Франц и в самом деле попробовал было уморить себя голодом, но не всякий может, подобно Аттику Помпонию[196], подчинить органы пищеварения собственной воле. Здоровый, крепкий желудок не так легко мирится с решением головы и сердца. Не испытывая никаких других желаний, кроме одного, — смерти, он два дня воздерживался от еды. Но им вдруг овладел мучительный голод, полностью укротивший его волю и взявший на себя руководство всеми поступками, которыми обычно управляет душа. Он приказывал руке взять из миски еду, рту принять пищу, челюстям прожевать её, а обычные процессы пищеварения выполнялись без приказаний, сами собой.
Итак, решение умереть, питаясь одной чёрствой коркой хлеба, в котором на двадцать седьмом году жизни действительно есть что-то героическое, чего не скажешь, к примеру, о семидесятисемилетнем старце, потерпело крах. Впрочем, жестокосердные антверпенцы вовсе не собирались вымогать деньги у мнимого должника. Им самим не хотелось платить ему, и только. Достигла ли церковная молитва в Бремене преддверия Неба, или лжекредиторы не пожелали кормить нахлебника, — так или иначе, по прошествии трёх месяцев Франц был выпущен из тюрьмы с условием, что в течение двадцати четырёх часов навсегда покинет город. Из надёжных рук юстиции, завладевшей его лошадью и багажом, он получил пять гульденов на дорогу, — всё, что осталось от денег, вырученных при продаже его имущества, после того как из них были удержаны добросовестно подсчитанные расходы на содержание в тюрьме и судебные издержки.

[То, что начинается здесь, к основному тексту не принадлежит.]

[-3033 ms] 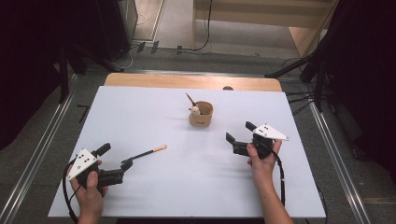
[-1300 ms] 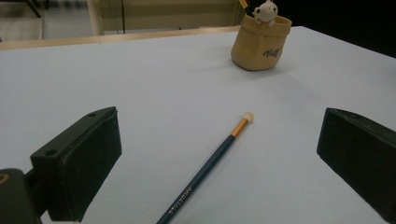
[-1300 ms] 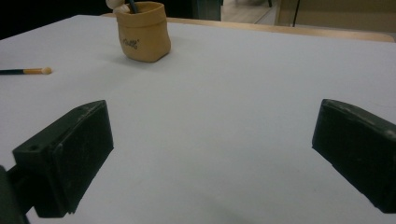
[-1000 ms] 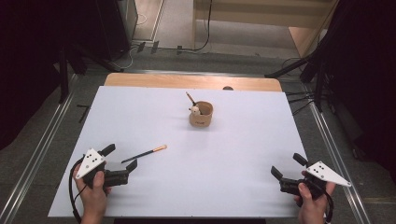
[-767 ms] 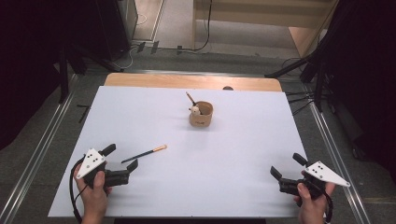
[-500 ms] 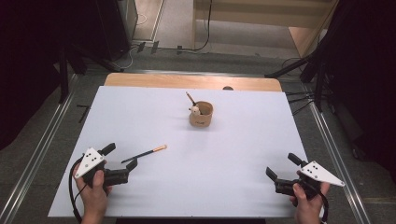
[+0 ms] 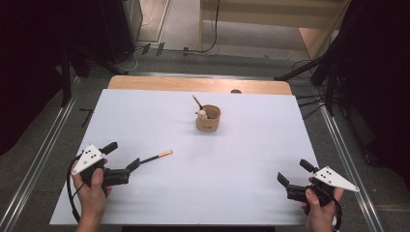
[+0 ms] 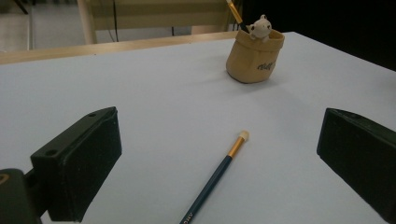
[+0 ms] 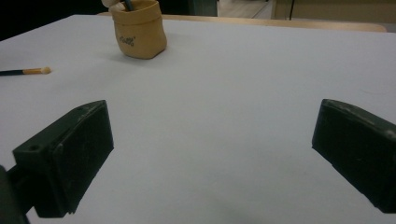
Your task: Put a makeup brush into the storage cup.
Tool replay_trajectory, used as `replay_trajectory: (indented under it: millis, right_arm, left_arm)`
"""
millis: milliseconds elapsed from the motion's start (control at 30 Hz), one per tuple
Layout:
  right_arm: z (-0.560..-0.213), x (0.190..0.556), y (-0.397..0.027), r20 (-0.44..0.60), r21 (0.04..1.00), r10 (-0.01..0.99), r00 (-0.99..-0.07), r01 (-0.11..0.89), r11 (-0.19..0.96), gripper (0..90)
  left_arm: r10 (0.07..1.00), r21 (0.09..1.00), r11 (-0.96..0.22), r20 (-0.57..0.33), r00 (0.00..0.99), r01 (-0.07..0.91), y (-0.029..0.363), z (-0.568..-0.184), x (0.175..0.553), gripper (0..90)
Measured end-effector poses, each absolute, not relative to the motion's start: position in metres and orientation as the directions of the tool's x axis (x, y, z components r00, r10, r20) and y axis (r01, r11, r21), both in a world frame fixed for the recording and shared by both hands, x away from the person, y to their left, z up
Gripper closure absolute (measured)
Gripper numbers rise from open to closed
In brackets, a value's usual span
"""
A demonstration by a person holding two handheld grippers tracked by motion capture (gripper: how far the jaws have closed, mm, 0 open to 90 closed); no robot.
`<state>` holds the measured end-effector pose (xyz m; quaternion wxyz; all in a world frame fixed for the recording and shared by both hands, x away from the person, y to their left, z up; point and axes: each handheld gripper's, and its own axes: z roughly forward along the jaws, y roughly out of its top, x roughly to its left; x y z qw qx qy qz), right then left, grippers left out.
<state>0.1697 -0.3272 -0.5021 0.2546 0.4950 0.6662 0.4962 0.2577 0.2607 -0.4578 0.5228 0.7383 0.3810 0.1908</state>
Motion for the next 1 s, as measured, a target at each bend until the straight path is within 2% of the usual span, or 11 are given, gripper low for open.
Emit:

С тяжелым сердцем и посохом в руке Франц безропотно покинул город, куда ещё так недавно въезжал, окрылённый честолюбивыми надеждами. Угнетённый и подавленный, не зная что предпринять, а, вернее, совсем ни о чём не думая, он вышел через ближайшие ворота из города и побрёл, не заботясь о том, куда приведёт выбранная волею случая дорога. Франц не приветствовал встречных, никого не просил о ночлеге, пока усталость и голод не вынуждали его поднимать глаза и, по церковной колокольне или по иному признаку, отыскивать жилище, если он нуждался в человеческом участии. Много дней, как безумный, брёл он без цели и смысла. Инстинкт незаметно направлял его здоровые ноги прямой дорогой к родному городу, но на одной из улиц он, словно проснувшись вдруг от тяжёлого сна, остановился в нерешительности, не зная, идти ли дальше, или повернуть назад. Стыд и смущение овладели им, когда он представил себя вернувшимся в родной город нищим, заклеймённым печатью презрения, вынужденным принимать благотворительную помощь сограждан, которым сам её оказывал в былые времена своего богатства. Как мог он осмелиться смутить прекрасную Мету, представ перед ней в таком виде?